L’Eremo Tuscolano 2014 è il migliori Frascati Superiore Docg per la Repubblica

Eremo

L’Eremo Tuscolano 2014 dell’azienda agricola Valle Vermiglia è il miglior Frascati Superiore Docg secondo i degustatori de la Repubblica che gli hanno attribuito il massimo riconoscimento del panel di assaggio, ossia le Cinque Stelle della Guida ai Sapori e ai Piaceri di Roma e del Lazio 2017, presentata lo scorso 28 novembre a Roma presso il MAXXI, il Museo Nazionale delle Arti del XXI secolo.

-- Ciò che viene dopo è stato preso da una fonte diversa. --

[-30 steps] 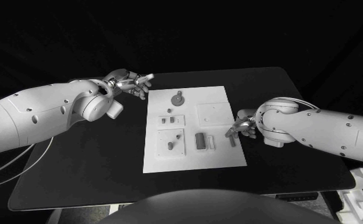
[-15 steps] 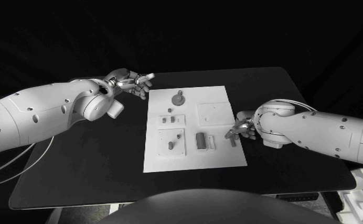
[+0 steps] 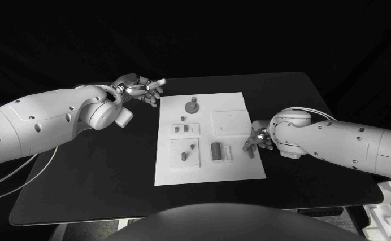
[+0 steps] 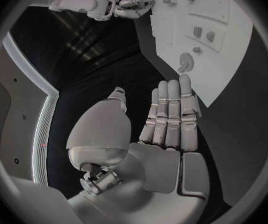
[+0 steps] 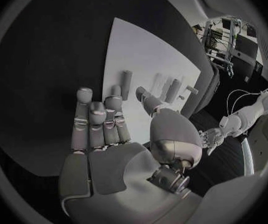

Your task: Assemble the parts on the task board

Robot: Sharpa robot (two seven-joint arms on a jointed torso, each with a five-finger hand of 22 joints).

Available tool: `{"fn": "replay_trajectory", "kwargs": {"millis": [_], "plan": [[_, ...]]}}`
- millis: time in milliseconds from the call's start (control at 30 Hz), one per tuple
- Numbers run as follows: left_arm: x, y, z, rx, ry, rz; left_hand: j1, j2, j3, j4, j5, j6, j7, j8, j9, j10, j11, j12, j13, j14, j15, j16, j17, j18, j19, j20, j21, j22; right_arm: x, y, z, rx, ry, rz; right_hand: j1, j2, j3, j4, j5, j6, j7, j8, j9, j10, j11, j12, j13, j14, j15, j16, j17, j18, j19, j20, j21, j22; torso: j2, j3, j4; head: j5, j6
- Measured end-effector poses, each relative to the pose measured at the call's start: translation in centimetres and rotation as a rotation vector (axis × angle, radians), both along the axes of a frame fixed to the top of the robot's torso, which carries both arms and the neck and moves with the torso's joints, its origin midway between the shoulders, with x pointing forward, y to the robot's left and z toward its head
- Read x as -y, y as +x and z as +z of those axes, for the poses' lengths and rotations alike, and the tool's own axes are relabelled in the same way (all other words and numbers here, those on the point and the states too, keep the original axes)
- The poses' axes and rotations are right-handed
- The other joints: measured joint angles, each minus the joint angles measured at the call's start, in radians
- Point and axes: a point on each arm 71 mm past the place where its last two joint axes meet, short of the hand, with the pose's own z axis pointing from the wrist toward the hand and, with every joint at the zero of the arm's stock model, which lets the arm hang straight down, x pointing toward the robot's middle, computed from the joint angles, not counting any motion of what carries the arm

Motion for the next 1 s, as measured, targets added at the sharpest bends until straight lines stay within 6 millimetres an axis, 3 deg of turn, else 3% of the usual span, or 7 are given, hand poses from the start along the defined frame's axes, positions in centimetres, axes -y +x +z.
{"fn": "replay_trajectory", "kwargs": {"millis": [33, 133, 167, 367, 633, 900, 1000], "plan": [[0.00, 0.00, 0.00, 0.000, 0.000, 0.000, 0.000, 0.000, 0.000, 0.000, 0.000, 0.000, 0.000, 0.000, 0.000, 0.000, 0.000, 0.000, 0.000, 0.000, 0.000, 0.000, 0.000, 0.000, 0.000, 0.000, 0.000, 0.000, 0.01, -0.02, -0.08, 0.001, -0.003, 0.002, 0.000, 0.000, -0.002, -0.003, 0.000, 0.000, 0.000, -0.001, 0.052, 0.000, 0.000, 0.000, 0.000, 0.000, 0.000, 0.000, 0.000, 0.000, 0.000, 0.000, 0.000, 0.000, 0.000, 0.0000, -0.0001, 0.000, 0.000], [0.02, 0.00, 0.00, 0.000, 0.000, -0.001, 0.000, 0.000, 0.000, 0.000, 0.000, 0.000, 0.000, 0.000, -0.001, 0.000, 0.000, 0.000, 0.000, 0.000, 0.000, 0.000, 0.000, 0.000, 0.000, 0.000, 0.000, 0.000, -0.07, -0.03, -0.18, 0.005, -0.008, 0.009, 0.008, 0.008, -0.005, -0.023, 0.005, 0.000, 0.000, -0.001, 0.074, 0.000, 0.000, 0.000, 0.000, 0.000, 0.000, 0.000, 0.000, 0.000, 0.000, 0.000, 0.000, 0.000, 0.000, 0.0000, -0.0002, 0.000, 0.000], [0.02, -0.01, 0.00, 0.000, 0.000, -0.001, 0.000, 0.000, 0.000, 0.000, 0.000, 0.000, 0.000, 0.000, -0.001, 0.000, 0.000, 0.000, 0.000, 0.000, 0.000, 0.000, 0.000, -0.001, 0.000, 0.000, 0.000, 0.000, -0.10, -0.02, -0.21, 0.006, -0.010, 0.011, 0.009, 0.009, -0.005, -0.030, 0.005, 0.000, 0.000, -0.001, 0.109, 0.000, 0.000, 0.000, 0.000, 0.000, 0.000, 0.000, 0.000, 0.000, 0.000, 0.000, 0.000, 0.000, 0.000, 0.0000, -0.0002, 0.000, 0.000], [0.00, -0.01, -0.01, 0.000, 0.001, -0.001, 0.000, 0.000, 0.000, 0.000, 0.000, 0.000, 0.000, 0.000, -0.001, 0.000, 0.000, 0.000, 0.000, 0.000, 0.000, 0.000, 0.000, -0.001, 0.000, 0.000, 0.000, 0.000, -0.30, 0.01, -0.29, 0.015, -0.021, 0.025, 0.036, 0.040, -0.002, -0.058, 0.015, 0.000, 0.000, -0.001, 0.115, 0.000, 0.000, 0.000, 0.000, 0.000, 0.000, 0.000, 0.000, 0.000, 0.000, 0.000, 0.000, 0.000, 0.000, 0.0003, -0.0002, 0.000, 0.000], [0.01, -0.01, 0.00, 0.000, 0.002, -0.001, 0.000, 0.000, 0.000, 0.000, 0.000, 0.000, 0.000, 0.000, -0.001, 0.000, 0.000, 0.000, 0.000, 0.000, 0.000, 0.000, 0.000, 0.003, 0.000, 0.000, 0.000, 0.000, -0.44, 0.03, -0.31, 0.022, -0.032, 0.039, 0.104, 0.038, -0.005, -0.061, 0.028, 0.003, -0.002, -0.001, 0.115, 0.000, 0.000, 0.000, 0.000, 0.000, 0.001, 0.000, 0.000, 0.000, 0.000, 0.000, 0.002, 0.000, 0.000, 0.0001, -0.0006, 0.000, 0.000], [-0.02, -0.02, 0.00, 0.000, 0.002, -0.001, 0.000, 0.000, 0.000, 0.000, 0.000, 0.000, 0.000, 0.000, -0.001, 0.000, 0.000, 0.000, 0.000, 0.000, 0.000, 0.000, 0.000, 0.009, 0.000, 0.000, 0.000, 0.000, -0.59, 0.00, -0.33, 0.027, -0.036, 0.046, 0.195, 0.053, -0.007, -0.062, 0.104, 0.005, -0.002, -0.001, 0.115, 0.001, -0.001, 0.000, 0.001, 0.001, 0.003, 0.000, 0.001, -0.005, -0.004, 0.004, 0.004, 0.000, 0.000, 0.0000, 0.0000, -0.001, 0.000], [0.00, -0.03, 0.01, 0.000, 0.002, -0.001, 0.000, 0.000, 0.000, 0.000, 0.000, 0.000, 0.000, 0.000, -0.001, 0.000, 0.000, 0.000, 0.000, 0.000, 0.000, 0.000, 0.000, 0.009, 0.000, 0.000, 0.000, 0.000, -0.62, -0.02, -0.33, 0.028, -0.035, 0.046, 0.217, 0.044, 0.025, -0.058, 0.064, 0.007, -0.001, -0.001, 0.115, 0.004, -0.003, 0.000, 0.001, 0.001, 0.003, 0.000, 0.001, 0.001, -0.004, 0.004, 0.006, 0.000, 0.000, -0.0006, -0.0001, 0.001, 0.000]]}}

Si legge a pag. 744 della Guida ai Sapori e ai Piaceri di Roma e del Lazio 2017:
[..] Vendemmie manuali, pressature soffici, decantazioni statiche e fermentazioni lente, a temperatura controllata hanno dato vita ad un vino che, anche nell’annus horribilis 2014, tocca elevati picchi qualitativi, esprimendo una grande dignità organolettica e un’ammirevole pienezza gusto-olfattiva. Preceduto da una veste color oro zecchino, l’impatto odoroso, tratteggiato da note di pompelmo, pesca bianca, erbe campestri e sentori floreali: di fresia e di ginestra, adagiate su un seducente strato di gessosa mineralità, preannuncia una beva, fluente e succosa contrassegnata da un’emozionante progressione enfatizzata, a centro bocca, da una vivificante presenza acida, che convoglia il sorso verso un finale, durevole e corrispondente, che ripropone dopo la deglutizione, non pochi dei riconoscimenti già suggeriti dal naso [..].

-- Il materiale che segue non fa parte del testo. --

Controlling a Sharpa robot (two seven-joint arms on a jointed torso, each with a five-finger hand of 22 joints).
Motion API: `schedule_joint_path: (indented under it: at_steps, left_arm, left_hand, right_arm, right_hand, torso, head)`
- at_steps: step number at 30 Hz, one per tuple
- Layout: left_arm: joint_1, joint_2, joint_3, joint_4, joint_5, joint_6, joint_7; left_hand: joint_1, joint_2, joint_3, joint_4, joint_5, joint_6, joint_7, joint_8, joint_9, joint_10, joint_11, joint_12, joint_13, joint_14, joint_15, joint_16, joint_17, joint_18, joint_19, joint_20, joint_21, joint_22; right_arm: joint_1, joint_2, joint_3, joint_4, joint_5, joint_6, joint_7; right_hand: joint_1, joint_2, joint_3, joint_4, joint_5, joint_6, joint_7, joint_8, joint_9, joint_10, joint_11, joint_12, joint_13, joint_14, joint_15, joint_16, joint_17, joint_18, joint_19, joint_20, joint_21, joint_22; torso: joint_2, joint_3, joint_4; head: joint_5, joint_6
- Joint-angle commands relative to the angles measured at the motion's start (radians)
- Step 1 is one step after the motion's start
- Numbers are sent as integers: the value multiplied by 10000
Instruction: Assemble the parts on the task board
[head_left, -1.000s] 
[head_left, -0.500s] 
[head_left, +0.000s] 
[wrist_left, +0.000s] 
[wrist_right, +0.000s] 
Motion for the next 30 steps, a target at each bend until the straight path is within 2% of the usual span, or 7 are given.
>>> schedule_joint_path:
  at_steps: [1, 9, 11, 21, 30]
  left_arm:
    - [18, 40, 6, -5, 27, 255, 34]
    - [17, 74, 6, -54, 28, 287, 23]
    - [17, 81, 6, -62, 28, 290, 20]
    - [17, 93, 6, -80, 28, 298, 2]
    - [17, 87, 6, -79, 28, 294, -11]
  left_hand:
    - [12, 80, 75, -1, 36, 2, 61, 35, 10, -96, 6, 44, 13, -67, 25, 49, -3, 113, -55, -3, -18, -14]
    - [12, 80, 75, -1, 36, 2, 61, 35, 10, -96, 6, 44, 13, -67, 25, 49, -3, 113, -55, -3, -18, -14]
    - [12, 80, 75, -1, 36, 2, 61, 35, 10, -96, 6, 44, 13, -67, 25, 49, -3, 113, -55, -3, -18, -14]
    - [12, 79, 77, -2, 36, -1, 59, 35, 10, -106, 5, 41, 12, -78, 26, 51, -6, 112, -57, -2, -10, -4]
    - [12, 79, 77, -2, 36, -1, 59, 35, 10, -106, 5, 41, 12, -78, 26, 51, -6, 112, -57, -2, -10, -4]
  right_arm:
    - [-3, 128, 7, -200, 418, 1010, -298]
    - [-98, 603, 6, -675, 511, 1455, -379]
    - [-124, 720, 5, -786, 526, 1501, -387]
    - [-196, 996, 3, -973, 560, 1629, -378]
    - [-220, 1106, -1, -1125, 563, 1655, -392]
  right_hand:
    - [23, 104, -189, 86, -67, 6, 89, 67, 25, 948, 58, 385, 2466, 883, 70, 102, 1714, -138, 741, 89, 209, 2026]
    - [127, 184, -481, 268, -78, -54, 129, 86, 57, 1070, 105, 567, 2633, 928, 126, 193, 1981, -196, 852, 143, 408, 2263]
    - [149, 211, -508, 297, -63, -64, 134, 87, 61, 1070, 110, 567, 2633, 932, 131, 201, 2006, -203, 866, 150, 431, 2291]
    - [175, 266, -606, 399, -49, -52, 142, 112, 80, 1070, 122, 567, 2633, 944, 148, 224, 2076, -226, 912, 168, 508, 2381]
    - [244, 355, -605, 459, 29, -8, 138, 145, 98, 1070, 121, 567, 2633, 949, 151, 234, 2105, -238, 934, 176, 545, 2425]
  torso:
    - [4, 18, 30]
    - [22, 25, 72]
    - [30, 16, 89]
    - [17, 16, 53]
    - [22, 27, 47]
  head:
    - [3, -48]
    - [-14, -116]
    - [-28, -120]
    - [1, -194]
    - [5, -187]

Mario Masini vede, anno dopo anno, concretizzarsi il suo progetto di qualità per un rilancio decisivo dell’intero comparto del Frascati che parte dai vigneti attorno al Sacro Eremo Tuscolano degli eremiti camaldolesi di Monte Corona sul monte Tuscolo nel comune di Monte Porzio Catone a due passi da Roma:
[..] Edificata sulle fondamenta della passione per la cultura di Bacco e dell’amore per un territorio, che ha nel Frascati protagonista unico della rappresentazione enoica aziendale, uno dei suoi più autorevoli ambasciatori, la cantina di Mario masini continua la propria scalata verso i vertici della piramide enologica regiolane. Riproponendo le consuetudini vinicole castellane, attraverso l’uso di vitigni come la Malvasia di Candia ed il Trebbiano, sia Toscano che giallo, il Bombino Bianco e la Malvasia Puntinata, ma evitando di produrre quelle indeterminatezze e quelle approssimazioni che, soprattutto nel passato, hanno condannato questa importante denominazione, unica docg “bianchista” del Lazio, a godere di un’altalenante credibilità, Valle Vermiglia promuove il dialogo tra tradizione e modernità. L’areale produttivo, iscritto in un contesto estremamenre suggestivo, che circonda l’Eremo Camaldolese è formato da otto ettari di vigne impiantate nel 2000, allevate a cordone speronato e poste a oltre 500 metri sul livello del mare, su terreni di origine vulcanica [..].